As India tries to make its cities smarter, many of the answers to such questions lie in technology, especially, GIS or geographic information system. GIS, which is designed to capture, analyse, and manage any type of geographical data, has become the cornerstone of building master plans for cities of the future. 

Rudrabhishek Enterprises Limited (REPL), an NSE-listed company, is using the technology to develop master plans for cities in several states and project how these regions should be developed for the future. And GIS is key to how it strategises and solves problems in land development, sustainability and future growth. The technology has made the entire process of preparing the master plan accurate and precise, reduced the time taken to do it, while increasing efficiency in handling large amounts of data. 

“GIS is the only tool to map a current infrastructure and also project it for the future, based on the requirement analysis,” says Surendra Nath Das, deputy general manager - GIS, at Rudrabhishek Infosystem, a subsidiary of REPL.

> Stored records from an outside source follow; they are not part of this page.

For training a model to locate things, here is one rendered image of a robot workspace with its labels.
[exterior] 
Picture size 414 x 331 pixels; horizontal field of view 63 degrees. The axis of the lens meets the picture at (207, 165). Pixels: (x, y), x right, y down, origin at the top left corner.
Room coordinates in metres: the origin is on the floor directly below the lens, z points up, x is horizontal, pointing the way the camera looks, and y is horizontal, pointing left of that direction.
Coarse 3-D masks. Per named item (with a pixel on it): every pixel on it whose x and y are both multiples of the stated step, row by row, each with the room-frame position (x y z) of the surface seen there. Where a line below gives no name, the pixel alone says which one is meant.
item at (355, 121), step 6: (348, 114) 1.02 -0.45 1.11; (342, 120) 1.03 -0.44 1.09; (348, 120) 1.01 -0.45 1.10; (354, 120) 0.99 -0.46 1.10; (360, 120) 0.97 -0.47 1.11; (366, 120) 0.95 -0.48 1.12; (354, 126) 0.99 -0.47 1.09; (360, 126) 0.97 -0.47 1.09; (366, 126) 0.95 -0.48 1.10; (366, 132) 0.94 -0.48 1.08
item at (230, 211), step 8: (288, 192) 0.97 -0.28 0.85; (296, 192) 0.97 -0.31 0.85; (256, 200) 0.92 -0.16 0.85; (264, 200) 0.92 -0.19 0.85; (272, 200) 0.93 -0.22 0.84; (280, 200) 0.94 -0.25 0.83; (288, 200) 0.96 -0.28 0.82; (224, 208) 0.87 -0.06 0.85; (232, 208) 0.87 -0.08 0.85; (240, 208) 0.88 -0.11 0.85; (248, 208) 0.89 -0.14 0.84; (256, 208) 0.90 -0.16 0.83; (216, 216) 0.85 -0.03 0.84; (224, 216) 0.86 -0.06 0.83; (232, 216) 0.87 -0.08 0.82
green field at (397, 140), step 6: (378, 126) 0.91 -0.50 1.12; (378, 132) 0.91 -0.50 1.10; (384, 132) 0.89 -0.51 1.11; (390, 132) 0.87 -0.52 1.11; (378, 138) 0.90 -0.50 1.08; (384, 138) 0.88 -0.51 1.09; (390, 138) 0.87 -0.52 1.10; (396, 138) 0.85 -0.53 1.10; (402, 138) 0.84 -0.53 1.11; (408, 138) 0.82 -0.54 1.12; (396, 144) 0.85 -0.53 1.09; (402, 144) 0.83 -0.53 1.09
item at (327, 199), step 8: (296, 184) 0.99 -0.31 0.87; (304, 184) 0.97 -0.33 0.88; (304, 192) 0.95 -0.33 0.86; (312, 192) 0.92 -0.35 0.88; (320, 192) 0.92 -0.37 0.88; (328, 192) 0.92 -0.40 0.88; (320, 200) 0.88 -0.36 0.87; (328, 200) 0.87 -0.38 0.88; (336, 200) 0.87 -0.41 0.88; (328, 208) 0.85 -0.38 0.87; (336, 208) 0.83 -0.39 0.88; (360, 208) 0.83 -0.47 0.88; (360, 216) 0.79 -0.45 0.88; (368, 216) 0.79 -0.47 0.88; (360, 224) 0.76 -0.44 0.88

The first step to preparing a master plan is to procure the satellite imagery of the land parcel. The imagery is obtained from Indian or foreign satellites. “The quality of images from foreign satellites are sharper,” says Das. 

These satellite images can only be obtained only from the National Remote Sensing Centre. The amount of satellite data accessed depends on the size of the land parcel to be developed. For example, to develop the master plan for Gorakhpur in Uttar Pradesh, REPL will require satellite imagery for 5,500 acres of land. 

These images are then superimposed on the GIS software, which helps pinpoint the exact coordinates of the land parcel via geo-referencing. Geo-referencing is the process of taking digital images and adding geographic information to them, so that the GIS software can place the image in its appropriate real-world location.

After this, real-time surveys are done to check the activities underway in an area — whether residential, commercial or a mix of both. These are also mapped on the GIS software.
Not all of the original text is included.